Yes...we do. What takes me 3 minutes between finishing breakfast and dashing off for the bus, takes my wife at least a half hour. My apologies on behalf of my sex. Of course, the folks who really have it easy are the redheads. They get up and think "Hmm, what do I wear today, blue, green or black?". ;-)

I might concur with your assessment of high heels. But, it was meet-the-teachers night at my son's high school a few weeks ago, and his French teacher needed to wear 4" spikes just to be able to look up to the 5'7" people like me. She was just an itty bitty thing. I guess it was either that or the Gene Simmons boots....or severe neck strain.

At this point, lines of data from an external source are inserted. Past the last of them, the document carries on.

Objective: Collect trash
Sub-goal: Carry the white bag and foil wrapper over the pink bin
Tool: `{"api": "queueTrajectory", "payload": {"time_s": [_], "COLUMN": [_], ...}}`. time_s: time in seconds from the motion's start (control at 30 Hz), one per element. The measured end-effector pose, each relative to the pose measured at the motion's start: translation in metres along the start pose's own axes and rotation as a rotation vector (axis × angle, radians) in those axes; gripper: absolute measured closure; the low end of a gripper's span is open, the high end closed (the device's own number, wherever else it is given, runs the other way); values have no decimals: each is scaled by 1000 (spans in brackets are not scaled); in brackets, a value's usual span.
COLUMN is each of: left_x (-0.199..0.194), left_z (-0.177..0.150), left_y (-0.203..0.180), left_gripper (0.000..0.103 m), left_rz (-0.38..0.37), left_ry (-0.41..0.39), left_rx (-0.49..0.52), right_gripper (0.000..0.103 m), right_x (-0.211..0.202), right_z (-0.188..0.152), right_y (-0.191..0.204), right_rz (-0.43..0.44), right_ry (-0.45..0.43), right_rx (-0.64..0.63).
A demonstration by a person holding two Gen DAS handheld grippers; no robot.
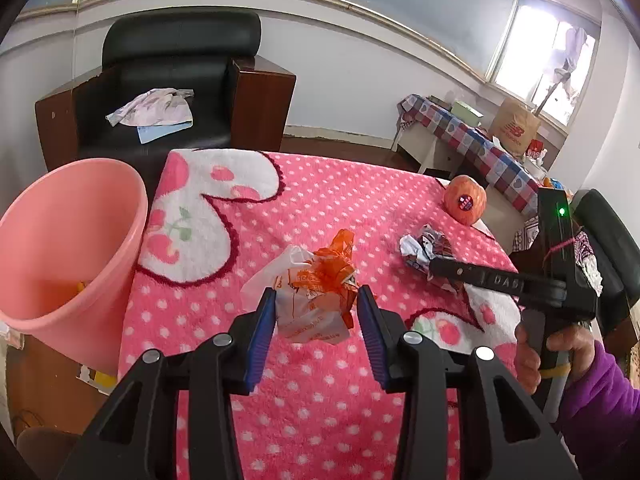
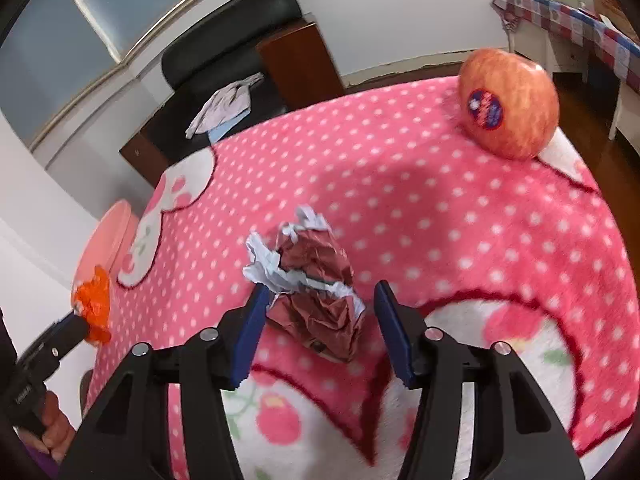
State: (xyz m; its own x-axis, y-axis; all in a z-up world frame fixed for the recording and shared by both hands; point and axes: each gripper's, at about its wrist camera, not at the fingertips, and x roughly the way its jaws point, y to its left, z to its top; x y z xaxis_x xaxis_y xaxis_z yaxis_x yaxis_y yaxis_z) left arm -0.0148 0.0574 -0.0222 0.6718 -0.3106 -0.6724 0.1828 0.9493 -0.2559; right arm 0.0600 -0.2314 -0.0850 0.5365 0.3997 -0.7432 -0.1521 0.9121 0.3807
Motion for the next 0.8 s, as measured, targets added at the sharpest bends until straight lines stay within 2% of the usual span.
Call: {"api": "queueTrajectory", "payload": {"time_s": [0.1,0.27,0.43,0.6,0.8], "left_x": [0,-5,-17,-37,-64], "left_z": [-3,-4,-4,2,9], "left_y": [1,3,7,16,40], "left_gripper": [63,63,63,63,63], "left_rz": [-1,0,19,53,136], "left_ry": [-2,-20,-64,-129,-212], "left_rx": [-5,-7,-11,-23,-52], "right_gripper": [70,75,76,76,76], "right_x": [-5,-16,-32,-45,-48], "right_z": [-7,-12,-13,-11,0], "right_y": [12,22,39,80,133], "right_rz": [-14,6,40,103,188], "right_ry": [-23,-53,-88,-126,-149], "right_rx": [-35,-42,-49,-118,-203]}}
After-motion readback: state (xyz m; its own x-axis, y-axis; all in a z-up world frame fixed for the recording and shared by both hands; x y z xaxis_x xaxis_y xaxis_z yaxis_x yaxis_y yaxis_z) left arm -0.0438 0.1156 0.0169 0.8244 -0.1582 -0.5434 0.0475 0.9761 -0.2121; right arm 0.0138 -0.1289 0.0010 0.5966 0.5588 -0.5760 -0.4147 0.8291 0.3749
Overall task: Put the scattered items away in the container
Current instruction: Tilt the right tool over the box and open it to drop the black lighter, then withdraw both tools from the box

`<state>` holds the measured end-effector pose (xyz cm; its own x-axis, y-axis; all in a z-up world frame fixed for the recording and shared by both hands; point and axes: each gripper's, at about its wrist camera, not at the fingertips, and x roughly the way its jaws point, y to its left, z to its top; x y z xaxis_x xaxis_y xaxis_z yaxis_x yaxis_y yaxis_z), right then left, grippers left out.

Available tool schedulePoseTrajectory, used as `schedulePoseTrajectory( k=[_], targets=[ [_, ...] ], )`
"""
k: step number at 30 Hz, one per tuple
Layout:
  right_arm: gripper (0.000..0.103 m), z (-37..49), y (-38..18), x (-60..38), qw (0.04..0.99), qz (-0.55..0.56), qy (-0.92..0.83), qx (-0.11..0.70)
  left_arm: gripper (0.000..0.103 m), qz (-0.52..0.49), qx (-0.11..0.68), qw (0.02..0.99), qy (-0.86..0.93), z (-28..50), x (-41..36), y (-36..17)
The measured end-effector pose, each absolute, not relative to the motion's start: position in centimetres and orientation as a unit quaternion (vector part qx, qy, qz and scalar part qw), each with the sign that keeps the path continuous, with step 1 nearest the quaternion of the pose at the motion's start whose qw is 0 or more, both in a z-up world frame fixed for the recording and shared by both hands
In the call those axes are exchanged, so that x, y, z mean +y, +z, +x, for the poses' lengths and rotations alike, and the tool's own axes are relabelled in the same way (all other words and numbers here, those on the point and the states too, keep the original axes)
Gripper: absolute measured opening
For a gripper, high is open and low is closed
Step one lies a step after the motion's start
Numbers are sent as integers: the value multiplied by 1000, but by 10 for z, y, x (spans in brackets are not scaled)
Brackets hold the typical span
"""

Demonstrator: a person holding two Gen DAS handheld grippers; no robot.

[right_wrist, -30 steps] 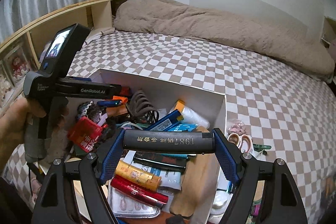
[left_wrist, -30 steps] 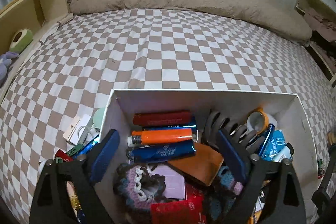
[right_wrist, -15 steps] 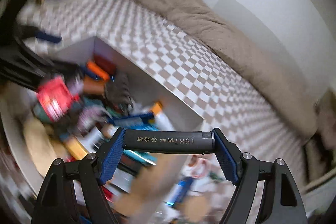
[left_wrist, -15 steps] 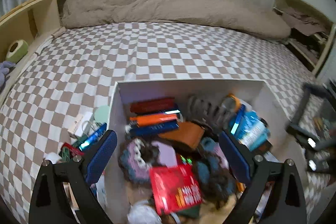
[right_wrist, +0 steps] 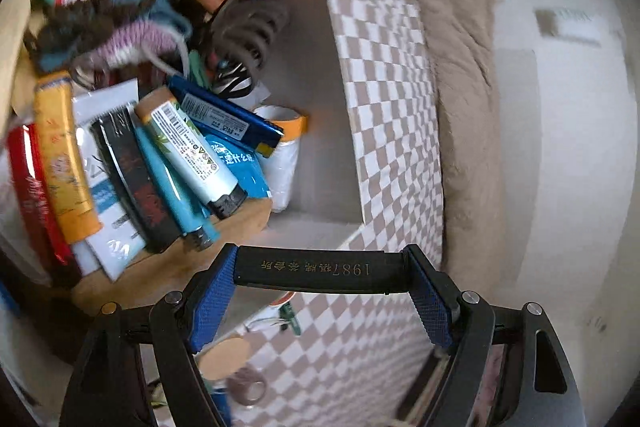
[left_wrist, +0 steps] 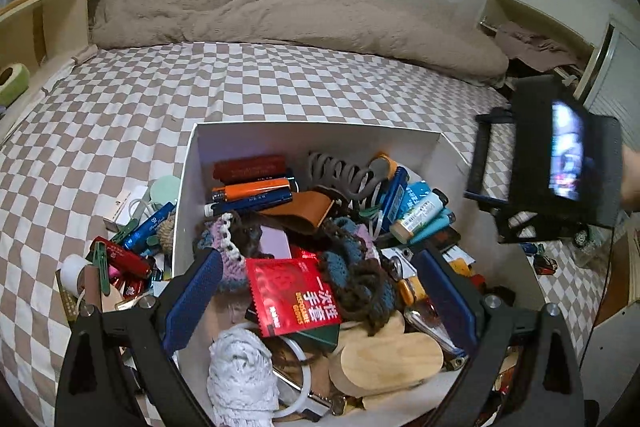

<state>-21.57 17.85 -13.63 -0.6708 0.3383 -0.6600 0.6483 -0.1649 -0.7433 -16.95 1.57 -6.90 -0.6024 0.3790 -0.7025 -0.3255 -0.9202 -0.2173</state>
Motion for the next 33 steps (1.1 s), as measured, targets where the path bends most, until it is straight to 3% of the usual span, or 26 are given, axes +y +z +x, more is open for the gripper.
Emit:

On the broader level, people like to be valued for a lot of different things. Among them, particularly at younger ages, is their "smoldering sensuality". The trouble is, one's appearance should also provide opportunities for other redeeming features of the person to be conveyed, and when it seems like the ONLY thing worth valueing in you is that perceived sensuality, it leaves a whole lot of the rest of you behind. Younger people are not as adept at assessing those "imbalances" in their social presentation.


----------



## Bevo (Nov 24, 2006)

I watched a report about how woman dress, at certain times of the month they feel indirectly a need to attract men.
This has something to do with our natural survival.

No jokes it was on TV!


----------



## mrmatt1972 (Apr 3, 2008)

Bevo said:


> I watched a report about how woman dress, at certain times of the month they feel indirectly a need to attract men.
> This has something to do with our natural survival.
> 
> No jokes it was on TV!


Yeah, there have been studies (I wish i'd thought of getting the grant for that) of women at night clubs. The closer to fertility, the more exposed skin, especially on young, single women.

That said, wear what you want...


----------



## mhammer (Nov 30, 2007)

Actually, there is considerable research on variations across the menstrual cycle in the sensory faculties of women. For example, empirical research indicates that certain male pheromones simply smell "better" to women - as a group, NOT individuals - about 2 days before ovulation. Chocolate tastes better at certain points in the cycle. Visual acuity changes at certain phases of the cycle, and so on.

We'd like to think we are these impartial beings whose "decisions" about reproductive and/or courtship behaviour are entirely our own to make, but evolution is not dispensed with so quickly or easily.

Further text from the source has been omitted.